The problem
These records need to be repeated exactly, every one of them.

Task input
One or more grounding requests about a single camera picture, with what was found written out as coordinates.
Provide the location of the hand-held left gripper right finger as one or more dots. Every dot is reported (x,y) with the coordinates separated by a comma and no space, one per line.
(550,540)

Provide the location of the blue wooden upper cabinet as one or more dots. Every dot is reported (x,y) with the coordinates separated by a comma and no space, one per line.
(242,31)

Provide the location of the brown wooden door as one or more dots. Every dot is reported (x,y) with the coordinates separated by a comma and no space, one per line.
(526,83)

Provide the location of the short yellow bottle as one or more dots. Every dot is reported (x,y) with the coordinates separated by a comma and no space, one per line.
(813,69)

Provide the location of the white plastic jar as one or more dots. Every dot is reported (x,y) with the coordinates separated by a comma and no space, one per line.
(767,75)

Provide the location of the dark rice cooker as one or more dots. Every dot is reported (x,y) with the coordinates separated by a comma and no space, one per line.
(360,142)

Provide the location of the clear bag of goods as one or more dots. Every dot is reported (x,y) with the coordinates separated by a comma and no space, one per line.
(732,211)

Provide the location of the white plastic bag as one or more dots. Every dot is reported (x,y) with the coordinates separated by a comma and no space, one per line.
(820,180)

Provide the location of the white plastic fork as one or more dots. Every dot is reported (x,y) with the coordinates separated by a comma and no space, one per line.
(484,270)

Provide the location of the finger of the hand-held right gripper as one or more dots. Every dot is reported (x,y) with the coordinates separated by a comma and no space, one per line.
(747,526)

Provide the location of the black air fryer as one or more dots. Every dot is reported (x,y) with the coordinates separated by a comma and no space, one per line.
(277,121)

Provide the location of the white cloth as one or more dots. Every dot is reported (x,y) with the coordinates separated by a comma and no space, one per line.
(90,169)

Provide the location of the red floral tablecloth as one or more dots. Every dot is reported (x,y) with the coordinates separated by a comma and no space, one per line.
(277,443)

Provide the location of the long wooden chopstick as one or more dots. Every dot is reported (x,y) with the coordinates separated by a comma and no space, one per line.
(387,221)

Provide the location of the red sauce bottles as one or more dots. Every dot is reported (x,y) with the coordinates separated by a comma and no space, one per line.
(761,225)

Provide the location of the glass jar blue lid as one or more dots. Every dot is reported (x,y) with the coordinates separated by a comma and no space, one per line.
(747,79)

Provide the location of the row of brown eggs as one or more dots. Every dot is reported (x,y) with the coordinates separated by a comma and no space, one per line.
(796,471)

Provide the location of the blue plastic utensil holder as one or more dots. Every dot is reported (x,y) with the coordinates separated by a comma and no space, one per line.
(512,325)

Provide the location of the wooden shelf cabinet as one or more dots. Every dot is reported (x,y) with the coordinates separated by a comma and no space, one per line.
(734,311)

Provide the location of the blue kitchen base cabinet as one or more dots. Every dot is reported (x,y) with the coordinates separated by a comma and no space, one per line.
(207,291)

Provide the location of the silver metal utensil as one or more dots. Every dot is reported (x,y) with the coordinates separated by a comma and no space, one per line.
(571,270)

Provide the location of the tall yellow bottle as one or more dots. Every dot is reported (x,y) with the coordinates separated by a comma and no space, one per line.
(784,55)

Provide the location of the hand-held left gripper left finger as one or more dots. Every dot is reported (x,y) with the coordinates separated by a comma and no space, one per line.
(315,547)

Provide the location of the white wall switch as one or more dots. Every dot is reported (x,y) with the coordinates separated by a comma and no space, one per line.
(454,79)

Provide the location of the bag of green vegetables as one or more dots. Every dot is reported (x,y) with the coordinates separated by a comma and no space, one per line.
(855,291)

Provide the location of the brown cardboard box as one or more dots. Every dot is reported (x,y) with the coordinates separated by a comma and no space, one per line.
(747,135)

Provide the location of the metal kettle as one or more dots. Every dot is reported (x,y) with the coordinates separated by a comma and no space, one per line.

Result for this exercise
One or more grounding requests about a single camera picture, with what was found written out as coordinates.
Provide the location of the hand-held left gripper right finger as one or more dots. Every dot is reported (x,y) with the coordinates separated by a comma and no space, one per line.
(550,540)

Provide the location of the blue wooden upper cabinet as one or more dots. Every dot is reported (x,y) with the coordinates separated by a comma and no space, one per line.
(242,31)

Provide the location of the brown wooden door as one or more dots. Every dot is reported (x,y) with the coordinates separated by a comma and no space, one per line.
(526,83)

Provide the location of the short yellow bottle as one or more dots. Every dot is reported (x,y) with the coordinates separated by a comma and no space, one per line.
(813,69)

Provide the location of the white plastic jar as one or more dots. Every dot is reported (x,y) with the coordinates separated by a comma and no space, one per line.
(767,75)

Provide the location of the dark rice cooker as one or more dots. Every dot is reported (x,y) with the coordinates separated by a comma and no space, one per line.
(360,142)

Provide the location of the clear bag of goods as one or more dots. Every dot is reported (x,y) with the coordinates separated by a comma and no space, one per line.
(732,211)

Provide the location of the white plastic bag as one or more dots. Every dot is reported (x,y) with the coordinates separated by a comma and no space, one per line.
(820,180)

Provide the location of the white plastic fork as one or more dots. Every dot is reported (x,y) with the coordinates separated by a comma and no space, one per line.
(484,270)

Provide the location of the finger of the hand-held right gripper as one or more dots. Every dot is reported (x,y) with the coordinates separated by a comma and no space, one per line.
(747,526)

Provide the location of the black air fryer as one or more dots. Every dot is reported (x,y) with the coordinates separated by a comma and no space, one per line.
(277,121)

Provide the location of the white cloth as one or more dots. Every dot is reported (x,y) with the coordinates separated by a comma and no space, one per line.
(90,169)

Provide the location of the red floral tablecloth as one or more dots. Every dot is reported (x,y) with the coordinates separated by a comma and no space, one per line.
(277,443)

Provide the location of the long wooden chopstick as one or more dots. Every dot is reported (x,y) with the coordinates separated by a comma and no space, one per line.
(387,221)

Provide the location of the red sauce bottles as one or more dots. Every dot is reported (x,y) with the coordinates separated by a comma and no space, one per line.
(761,225)

Provide the location of the glass jar blue lid as one or more dots. Every dot is reported (x,y) with the coordinates separated by a comma and no space, one per line.
(747,79)

Provide the location of the row of brown eggs as one or more dots. Every dot is reported (x,y) with the coordinates separated by a comma and no space, one per line.
(796,471)

Provide the location of the blue plastic utensil holder as one or more dots. Every dot is reported (x,y) with the coordinates separated by a comma and no space, one per line.
(512,325)

Provide the location of the wooden shelf cabinet as one or more dots. Every dot is reported (x,y) with the coordinates separated by a comma and no space, one per line.
(734,311)

Provide the location of the blue kitchen base cabinet as one or more dots. Every dot is reported (x,y) with the coordinates separated by a comma and no space, one per line.
(207,291)

Provide the location of the silver metal utensil as one or more dots. Every dot is reported (x,y) with the coordinates separated by a comma and no space, one per line.
(571,270)

Provide the location of the tall yellow bottle as one or more dots. Every dot is reported (x,y) with the coordinates separated by a comma and no space, one per line.
(784,55)

Provide the location of the hand-held left gripper left finger as one or more dots. Every dot is reported (x,y) with the coordinates separated by a comma and no space, one per line.
(315,547)

Provide the location of the white wall switch as one or more dots. Every dot is reported (x,y) with the coordinates separated by a comma and no space, one per line.
(454,79)

Provide the location of the bag of green vegetables as one or more dots. Every dot is reported (x,y) with the coordinates separated by a comma and no space, one per line.
(855,291)

Provide the location of the brown cardboard box as one or more dots. Every dot is reported (x,y) with the coordinates separated by a comma and no space, one per line.
(747,135)

Provide the location of the metal kettle as one or more dots. Every dot is reported (x,y) with the coordinates separated by a comma and no space, one per line.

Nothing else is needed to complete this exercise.